• _WORK TASK_
Where "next" appears in a line of the entries below, that line should be copied.

• _EXTRACTED DATA_
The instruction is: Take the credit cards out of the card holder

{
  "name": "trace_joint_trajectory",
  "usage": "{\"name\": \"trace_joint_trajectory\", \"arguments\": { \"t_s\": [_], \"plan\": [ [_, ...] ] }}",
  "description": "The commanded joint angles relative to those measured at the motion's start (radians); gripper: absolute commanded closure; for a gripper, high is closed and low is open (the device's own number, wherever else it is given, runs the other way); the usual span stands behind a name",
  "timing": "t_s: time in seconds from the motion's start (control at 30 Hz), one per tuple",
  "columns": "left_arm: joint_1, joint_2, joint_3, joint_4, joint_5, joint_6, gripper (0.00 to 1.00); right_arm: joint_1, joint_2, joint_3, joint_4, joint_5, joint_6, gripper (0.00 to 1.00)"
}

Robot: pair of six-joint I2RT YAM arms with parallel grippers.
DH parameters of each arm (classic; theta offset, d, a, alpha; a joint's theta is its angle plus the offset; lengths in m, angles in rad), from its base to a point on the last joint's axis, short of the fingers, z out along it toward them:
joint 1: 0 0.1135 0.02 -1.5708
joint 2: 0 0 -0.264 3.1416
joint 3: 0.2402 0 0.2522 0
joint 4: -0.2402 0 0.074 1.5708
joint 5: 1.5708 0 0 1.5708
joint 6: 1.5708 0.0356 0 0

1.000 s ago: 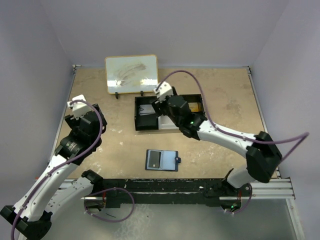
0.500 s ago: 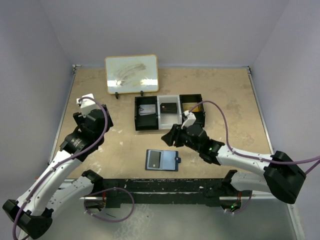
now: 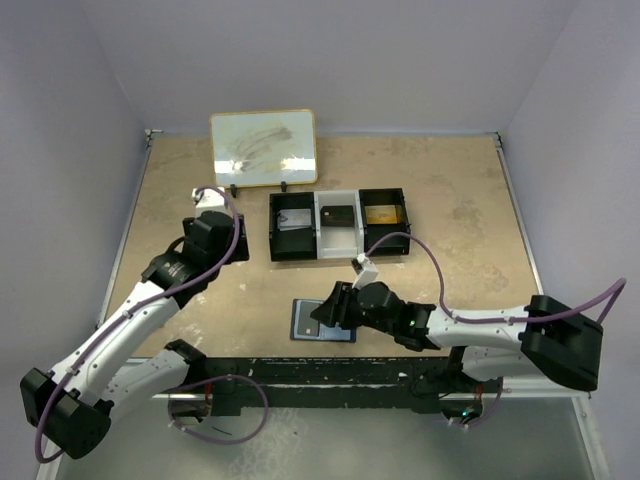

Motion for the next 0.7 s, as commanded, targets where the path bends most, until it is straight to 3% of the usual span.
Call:
{"name": "trace_joint_trajectory", "arguments": {
  "t_s": [0.0, 0.13, 0.37, 0.47, 0.67],
  "plan": [
    [0.005, 0.033, -0.001, 0.067, 0.141, 0.033, 0.32, 0.004, 0.001, -0.056, 0.063, 0.052, 0.083, 0.49],
    [-0.046, 0.075, -0.026, 0.121, 0.210, -0.088, 0.37, 0.003, 0.038, -0.104, 0.140, 0.048, 0.108, 0.51],
    [-0.353, 0.149, -0.129, 0.239, 0.160, -0.318, 0.47, 0.004, 0.048, -0.112, 0.149, 0.046, 0.142, 0.53],
    [-0.402, 0.156, -0.170, 0.295, 0.168, -0.368, 0.54, 0.004, 0.013, -0.105, 0.125, 0.076, 0.134, 0.54],
    [-0.433, 0.181, -0.231, 0.381, 0.232, -0.420, 0.64, 0.004, 0.053, -0.101, 0.248, 0.044, 0.112, 0.55]
  ]
}}
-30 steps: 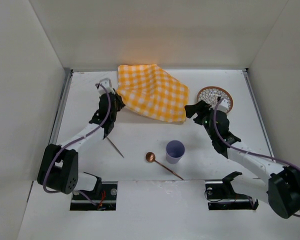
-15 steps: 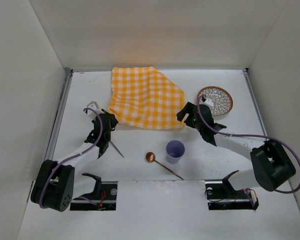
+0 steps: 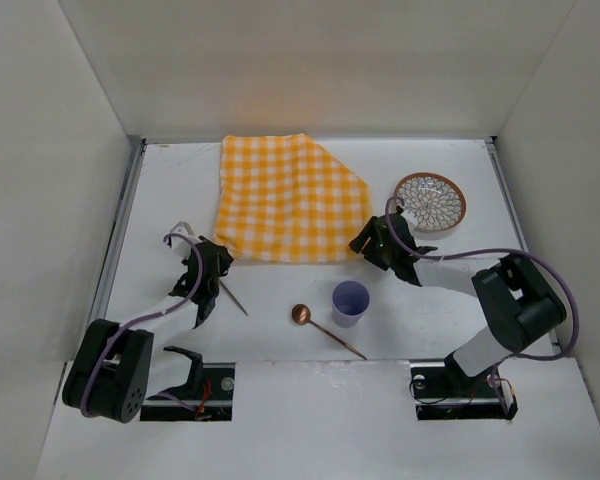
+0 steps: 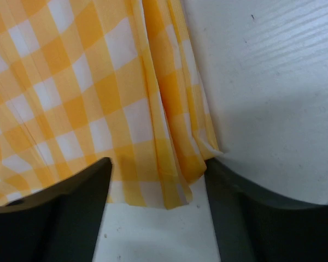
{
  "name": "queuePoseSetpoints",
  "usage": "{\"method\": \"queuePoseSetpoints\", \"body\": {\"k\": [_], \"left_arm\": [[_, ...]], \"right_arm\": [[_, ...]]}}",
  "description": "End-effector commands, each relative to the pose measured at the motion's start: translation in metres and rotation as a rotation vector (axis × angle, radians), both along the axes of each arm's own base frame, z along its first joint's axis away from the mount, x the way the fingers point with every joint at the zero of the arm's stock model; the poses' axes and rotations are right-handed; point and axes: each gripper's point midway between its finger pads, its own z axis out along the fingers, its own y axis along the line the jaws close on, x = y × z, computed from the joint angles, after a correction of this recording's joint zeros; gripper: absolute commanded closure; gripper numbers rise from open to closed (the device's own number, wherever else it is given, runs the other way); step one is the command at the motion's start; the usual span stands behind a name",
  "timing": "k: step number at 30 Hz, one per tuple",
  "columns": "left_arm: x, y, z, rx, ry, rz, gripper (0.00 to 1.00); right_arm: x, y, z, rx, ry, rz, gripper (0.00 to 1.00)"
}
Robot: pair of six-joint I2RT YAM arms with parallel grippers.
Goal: Set the dinner table for one person
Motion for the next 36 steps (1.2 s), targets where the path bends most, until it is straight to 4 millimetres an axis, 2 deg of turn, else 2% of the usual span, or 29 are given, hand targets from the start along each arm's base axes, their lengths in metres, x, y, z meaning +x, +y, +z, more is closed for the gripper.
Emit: {"method": "queuePoseSetpoints", "body": {"k": [1, 4, 7, 10, 13, 15, 17, 20, 22, 23, 26, 28, 30, 36], "left_arm": [[0.004, 0.002, 0.006, -0.035, -0.049, 0.023, 0.85], [0.003, 0.006, 0.001, -0.033, -0.036, 0.033, 0.85], [0.004, 0.007, 0.002, -0.039, -0.037, 0.040, 0.85], [0.010, 0.000, 0.012, -0.067, -0.060, 0.028, 0.85], [0.017, -0.011, 0.032, -0.104, -0.106, 0.004, 0.85], [0.018, -0.023, 0.048, -0.123, -0.136, -0.025, 0.85], [0.013, -0.033, 0.058, -0.133, -0.157, -0.053, 0.84], [0.001, -0.046, 0.067, -0.147, -0.190, -0.099, 0.78], [-0.007, -0.047, 0.084, -0.152, -0.249, -0.120, 0.72], [-0.010, -0.045, 0.092, -0.154, -0.275, -0.121, 0.69], [-0.016, -0.023, 0.115, -0.130, -0.337, -0.053, 0.57], [-0.016, -0.008, 0.109, -0.082, -0.295, 0.012, 0.53], [-0.011, -0.007, 0.092, -0.052, -0.210, 0.024, 0.51], [0.027, -0.064, 0.045, -0.034, 0.009, -0.191, 0.47]], "right_arm": [[0.009, 0.006, -0.002, 0.066, 0.028, -0.024, 0.34], [0.022, -0.004, 0.008, 0.099, -0.024, -0.076, 0.63], [0.042, -0.018, 0.039, 0.103, -0.138, -0.114, 0.78], [0.058, -0.026, 0.078, 0.090, -0.252, -0.117, 0.84], [0.069, -0.036, 0.120, 0.058, -0.370, -0.128, 0.86], [0.072, -0.049, 0.137, 0.023, -0.412, -0.159, 0.86], [0.074, -0.063, 0.144, 0.003, -0.431, -0.188, 0.86], [0.078, -0.081, 0.133, 0.002, -0.400, -0.220, 0.87], [0.079, -0.085, 0.122, 0.014, -0.367, -0.221, 0.87], [0.080, -0.088, 0.114, 0.022, -0.347, -0.225, 0.87], [0.081, -0.085, 0.099, 0.053, -0.303, -0.216, 0.88], [0.079, -0.081, 0.094, 0.063, -0.290, -0.207, 0.88], [0.079, -0.083, 0.088, 0.054, -0.278, -0.213, 0.88], [0.073, -0.082, 0.077, 0.046, -0.252, -0.209, 0.87]]}}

• _ANSWER TO THIS TASK_
Motion for the next 0.7 s, as commanded, targets where the path bends most, until it is straight to 3% of the usual span.
Motion for the next 36 steps (1.2 s), targets where the path bends most, until it is straight to 4 millimetres an axis, 2 deg of turn, else 2% of the usual span, or 29 are given, hand targets from the start along each arm's base axes, their lengths in metres, x, y, z meaning +x, +y, +z, more is closed for the gripper.

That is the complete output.